The U.S. Department of Energy's (DOE's) National Renewable Energy Laboratory (NREL) has been awarded nearly $2.8 million in funding from DOE's Advanced Research Projects Agency-Energy (ARPA-E) to develop a system for grid electricity storage and power generation. The system includes a high-temperature charging device, low-cost thermal energy storage modules, a high-performance heat exchanger, and a closed-loop Brayton cycle turbine.
As NREL Principal Investigator Zhiwen Ma explains, "When electric power is cheapest, electric heaters will ‘charge' the storage modules by heating stable, inexpensive solid particles to more than 1,100 degrees Celsius. And when it's time to discharge this energy, the hot particles will move through a heat exchanger to heat a working fluid that drives a high-efficiency closed-Brayton combined cycle attached to an electric generator."
The project team includes scientists, engineers, and professors from NREL; GE Global Research; Greenway Energy; Allied Mineral Products, Inc.; Purdue University; Colorado School of Mines; and Power Engineers. This NREL-led team will develop the components for the Long-Duration Energy Storage (LDES) system and will verify that it meets specified cost and performance targets for demonstration and commercialization.
Picture: NREL will lead the project to develop Economic Long-Duration Electricity Storage by Using Low-Cost Thermal Energy Storage (ENDURING). (credit: NREL)
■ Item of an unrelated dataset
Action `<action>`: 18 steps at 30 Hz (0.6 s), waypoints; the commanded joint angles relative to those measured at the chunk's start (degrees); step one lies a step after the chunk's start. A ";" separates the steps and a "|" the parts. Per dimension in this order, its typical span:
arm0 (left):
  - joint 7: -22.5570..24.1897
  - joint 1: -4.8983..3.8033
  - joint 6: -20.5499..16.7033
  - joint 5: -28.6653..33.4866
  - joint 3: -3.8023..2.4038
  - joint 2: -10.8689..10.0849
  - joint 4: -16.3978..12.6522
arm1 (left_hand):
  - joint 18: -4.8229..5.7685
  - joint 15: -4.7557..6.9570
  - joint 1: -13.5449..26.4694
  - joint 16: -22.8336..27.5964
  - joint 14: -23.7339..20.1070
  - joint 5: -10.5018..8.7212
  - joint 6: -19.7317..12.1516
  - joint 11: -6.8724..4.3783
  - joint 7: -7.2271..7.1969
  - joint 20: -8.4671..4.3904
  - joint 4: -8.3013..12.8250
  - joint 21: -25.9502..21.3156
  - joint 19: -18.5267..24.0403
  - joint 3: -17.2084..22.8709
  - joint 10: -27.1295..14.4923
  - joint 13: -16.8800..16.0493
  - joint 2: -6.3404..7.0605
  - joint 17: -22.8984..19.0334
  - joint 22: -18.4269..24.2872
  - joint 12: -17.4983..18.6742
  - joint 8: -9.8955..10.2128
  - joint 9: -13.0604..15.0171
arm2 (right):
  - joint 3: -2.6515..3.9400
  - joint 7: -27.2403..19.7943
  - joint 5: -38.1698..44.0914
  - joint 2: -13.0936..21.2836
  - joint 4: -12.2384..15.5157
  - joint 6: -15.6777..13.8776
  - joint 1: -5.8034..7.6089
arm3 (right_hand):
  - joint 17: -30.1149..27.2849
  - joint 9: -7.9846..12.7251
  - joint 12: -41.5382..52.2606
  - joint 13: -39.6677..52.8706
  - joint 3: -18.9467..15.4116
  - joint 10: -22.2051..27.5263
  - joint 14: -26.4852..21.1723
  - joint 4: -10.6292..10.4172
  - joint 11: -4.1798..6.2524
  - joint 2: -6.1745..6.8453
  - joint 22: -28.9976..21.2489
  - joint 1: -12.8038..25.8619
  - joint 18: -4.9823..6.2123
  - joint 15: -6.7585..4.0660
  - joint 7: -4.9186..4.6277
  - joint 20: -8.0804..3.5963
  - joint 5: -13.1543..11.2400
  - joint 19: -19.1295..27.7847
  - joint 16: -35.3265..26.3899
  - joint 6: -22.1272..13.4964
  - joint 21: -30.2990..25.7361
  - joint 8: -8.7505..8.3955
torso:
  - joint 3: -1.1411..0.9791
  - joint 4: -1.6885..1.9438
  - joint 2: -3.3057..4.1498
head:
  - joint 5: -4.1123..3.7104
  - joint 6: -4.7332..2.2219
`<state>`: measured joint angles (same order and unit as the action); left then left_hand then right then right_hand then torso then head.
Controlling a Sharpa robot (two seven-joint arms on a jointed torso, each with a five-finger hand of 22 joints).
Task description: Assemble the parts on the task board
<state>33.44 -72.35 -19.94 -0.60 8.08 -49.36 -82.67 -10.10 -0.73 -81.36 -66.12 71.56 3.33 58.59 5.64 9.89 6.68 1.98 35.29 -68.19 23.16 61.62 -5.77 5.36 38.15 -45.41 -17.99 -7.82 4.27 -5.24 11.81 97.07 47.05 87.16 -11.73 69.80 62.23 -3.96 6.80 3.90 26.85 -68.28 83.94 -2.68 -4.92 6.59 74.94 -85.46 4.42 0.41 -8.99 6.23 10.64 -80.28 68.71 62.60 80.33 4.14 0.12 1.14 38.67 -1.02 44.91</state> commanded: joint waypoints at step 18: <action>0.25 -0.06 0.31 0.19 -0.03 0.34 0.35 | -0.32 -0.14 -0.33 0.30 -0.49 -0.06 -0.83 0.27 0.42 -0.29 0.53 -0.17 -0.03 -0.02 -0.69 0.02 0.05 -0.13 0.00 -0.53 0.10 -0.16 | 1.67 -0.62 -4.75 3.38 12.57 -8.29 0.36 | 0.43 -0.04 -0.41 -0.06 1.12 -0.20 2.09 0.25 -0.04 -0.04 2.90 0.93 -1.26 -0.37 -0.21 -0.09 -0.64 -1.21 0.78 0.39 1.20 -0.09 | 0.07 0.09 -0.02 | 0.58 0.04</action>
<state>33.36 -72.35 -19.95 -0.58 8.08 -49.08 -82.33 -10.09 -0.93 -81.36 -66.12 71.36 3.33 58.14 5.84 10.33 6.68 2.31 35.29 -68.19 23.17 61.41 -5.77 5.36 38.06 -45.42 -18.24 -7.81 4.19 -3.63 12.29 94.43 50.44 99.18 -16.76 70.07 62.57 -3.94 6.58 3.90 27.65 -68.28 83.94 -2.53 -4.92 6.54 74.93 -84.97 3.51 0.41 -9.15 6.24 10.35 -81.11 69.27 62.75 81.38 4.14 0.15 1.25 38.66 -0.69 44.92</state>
NREL received this competitive award from ARPA-E's Duration Addition to electricitY Storage (DAYS) program, in which teams will develop energy storage systems to provide reliable, affordable power to the electric grid. NREL's proposed system will focus on scalability. For example, a 55-gigawatt-hour thermal storage system is enough to power 50,000 homes for 100 hours during an outage. This scalability would not only support the DAYS goals but could also help enhance grid resilience and promote the growth of domestic energy sources.